Emily Cooper*
Department of Pharmaceutics, Guru Gobind Singh College of Pharmacy, Yamuna Nagar, Haryana, India
Received: 01-Mar-2023, Manuscript No. DD- 23-94141; Editor assigned: 03-Mar-2023, Pre QC No. DD- 23-94141(PQ); Reviewed: 17-Mar-2023, QC No. DD- 23-94141; Revised: 24-Mar-2023, Manuscript No. DD- 23-94141(R);Published: 31-Mar-2023, DOI:10.4172/resrevdrugdeliv.7.1.009
Citation: Cooper E. Clinical Trials in the Drug Discovery and Development Procedure. RRJdrugdeliv.2023.7.009.
Copyright: © 2023 Cooper E. This is an open-access article distributed under the terms of the Creative Commons Attribution License, which permits unrestricted use, distribution, and reproduction in any medium, provided the original author and source are credited.
Visit for more related articles at Research & Reviews: Drug Delivery
The development of new drugs is a complex and expensive process. It takes years of research, testing, and regulatory approvals before a drug can be launched in the market. In this article, we will go through the different stages involved in drug development and the challenges faced by researchers and pharmaceutical companies. Once a lead molecule has been found through the process of drug discovery, the process of drug development is used to bring a new pharmaceutical medicine to market.
Preclinical research on microbes and animals is part of this process, as is requesting regulatory status, such as through the US Food and Drug Administration, to begin human clinical trials for an investigational new drug. It may also include the step of securing regulatory approval with a new drug application to market the drug. It normally takes more than ten years for a vaccine or medication to be approved, from concept to preclinical testing in the lab to clinical trial development, including Phase I-III trials. Regulatory requirements for a new medication application are a major focus of many drug development processes. The majority of these studies are intended to identify a novel compound's key toxicities before it is used for the first time on humans. The evaluation of major organ toxicity, including effects on the brain, kidney, liver, digestive system, heart, and lungs, as well as impacts on other body systems that may be impacted by the drug (such as the skin, if the new medication is intended to be applied to or absorbed through the skin), must be done in accordance with the law.
Drug development procedure includes:
Discovery and development: A new drug's development starts in the lab. This can be accomplished using a variety of techniques, including target-based drug discovery, chemical library screening, and medication repurposing.
Preclinical research: To ensure that they are both effective and safe, medications are tested on humans.
Clinical research and FDA (Food and Drug Administration) review: Drugs are tested on people to make sure they are safe and effective. FDA review teams carefully look over all of the data submitted on the drug or device before deciding whether to approve it or not.
FDA post-market safety monitoring: FDA monitors all drug and device safety once products are available for use by the public.
If a drug candidate passes the pre-clinical testing, it can proceed to clinical trials. Clinical trials are conducted in human subjects to evaluate the safety, efficacy, and pharmacokinetics of the drug.
Clinical trials are conducted in three phases
Phase 1: Trials involve a small group of healthy volunteers to evaluate the safety and pharmacokinetics of the drug.
Phase 2: Trials involve a larger group of patients with the target disease to evaluate the efficacy and optimal dosage of the drug.
Phase 3: Trials involve an even larger group of patients with the target disease to confirm the safety and efficacy of the drug in a real-world setting.
The results of clinical trials are submitted to regulatory agencies, such as the FDA in the US, for approval. Regulatory approval is the most challenging and time-consuming stage of drug development. The regulatory agencies evaluate the safety, efficacy, and quality of the drug and decide whether it can be launched in the market.
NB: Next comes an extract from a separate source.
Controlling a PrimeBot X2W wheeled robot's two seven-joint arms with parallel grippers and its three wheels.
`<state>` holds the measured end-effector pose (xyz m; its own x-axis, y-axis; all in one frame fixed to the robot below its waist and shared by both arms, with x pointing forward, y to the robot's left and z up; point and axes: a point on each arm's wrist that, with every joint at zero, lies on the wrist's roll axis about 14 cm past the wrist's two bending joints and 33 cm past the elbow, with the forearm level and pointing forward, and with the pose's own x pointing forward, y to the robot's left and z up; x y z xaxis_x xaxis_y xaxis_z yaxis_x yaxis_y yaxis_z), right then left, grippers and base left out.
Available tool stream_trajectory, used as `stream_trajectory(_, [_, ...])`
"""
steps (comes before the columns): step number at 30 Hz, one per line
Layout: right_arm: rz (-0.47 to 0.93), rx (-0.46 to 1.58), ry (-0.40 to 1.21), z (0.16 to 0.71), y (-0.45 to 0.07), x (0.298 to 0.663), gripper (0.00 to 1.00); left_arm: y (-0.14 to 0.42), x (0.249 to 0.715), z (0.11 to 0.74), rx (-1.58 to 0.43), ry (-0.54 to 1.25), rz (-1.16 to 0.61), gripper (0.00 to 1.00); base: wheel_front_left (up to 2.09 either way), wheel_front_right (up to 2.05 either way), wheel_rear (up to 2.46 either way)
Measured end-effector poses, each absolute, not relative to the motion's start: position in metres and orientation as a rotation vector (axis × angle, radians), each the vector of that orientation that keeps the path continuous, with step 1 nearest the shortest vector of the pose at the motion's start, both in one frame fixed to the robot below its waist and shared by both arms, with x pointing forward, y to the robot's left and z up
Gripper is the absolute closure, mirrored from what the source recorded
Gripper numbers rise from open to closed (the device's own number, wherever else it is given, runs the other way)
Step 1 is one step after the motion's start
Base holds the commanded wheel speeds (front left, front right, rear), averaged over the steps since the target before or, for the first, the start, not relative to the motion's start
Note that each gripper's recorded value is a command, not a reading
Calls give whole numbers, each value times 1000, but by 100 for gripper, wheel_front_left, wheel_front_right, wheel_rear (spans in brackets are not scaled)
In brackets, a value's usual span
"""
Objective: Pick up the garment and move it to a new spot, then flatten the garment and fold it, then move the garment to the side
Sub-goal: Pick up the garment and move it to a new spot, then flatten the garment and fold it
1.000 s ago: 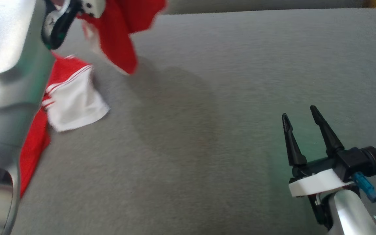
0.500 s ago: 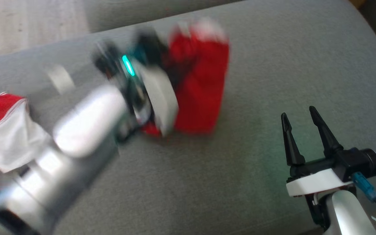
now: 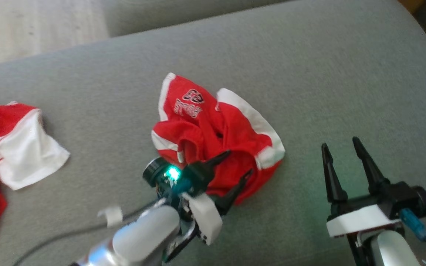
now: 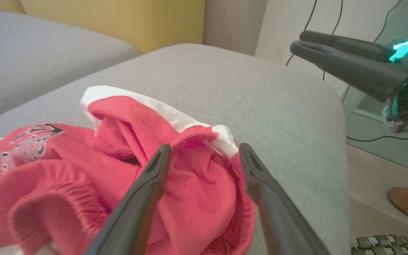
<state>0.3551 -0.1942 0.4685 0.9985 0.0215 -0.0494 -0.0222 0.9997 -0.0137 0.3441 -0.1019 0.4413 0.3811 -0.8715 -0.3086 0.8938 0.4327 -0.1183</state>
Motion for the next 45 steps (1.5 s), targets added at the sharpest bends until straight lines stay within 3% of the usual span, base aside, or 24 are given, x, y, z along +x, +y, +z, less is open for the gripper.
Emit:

The regulatory approval process involves the submission of a New Drug Application (NDA) or a Biologics License Application (BLA) to the regulatory agency. The application includes all the data generated during pre-clinical and clinical testing, as well as information on the manufacturing process, labeling, and packaging of the drug.
The regulatory agency can either approve the drug for marketing, request more data or reject the application. The approval process can take several years and involve multiple rounds of review and communication between the pharmaceutical company and the regulatory agency. Once a drug is launched in the market, it is monitored for its safety and efficacy through post-marketing surveillance. This stage involves collecting data on the drug's use in real-world settings and evaluating any adverse events or side effects that may arise.
Pharmaceutical companies are required to report any adverse events or side effects to the regulatory agency and take appropriate action, such as issuing warnings or recalls if necessary. The high cost and risk associated with drug development are major challenges faced by researchers and pharmaceutical companies. However, the development of new drugs is crucial to improving patient outcomes and addressing unmet medical needs. The success of drug development depends on the collaboration between researchers, pharmaceutical companies, regulatory agencies, and patients.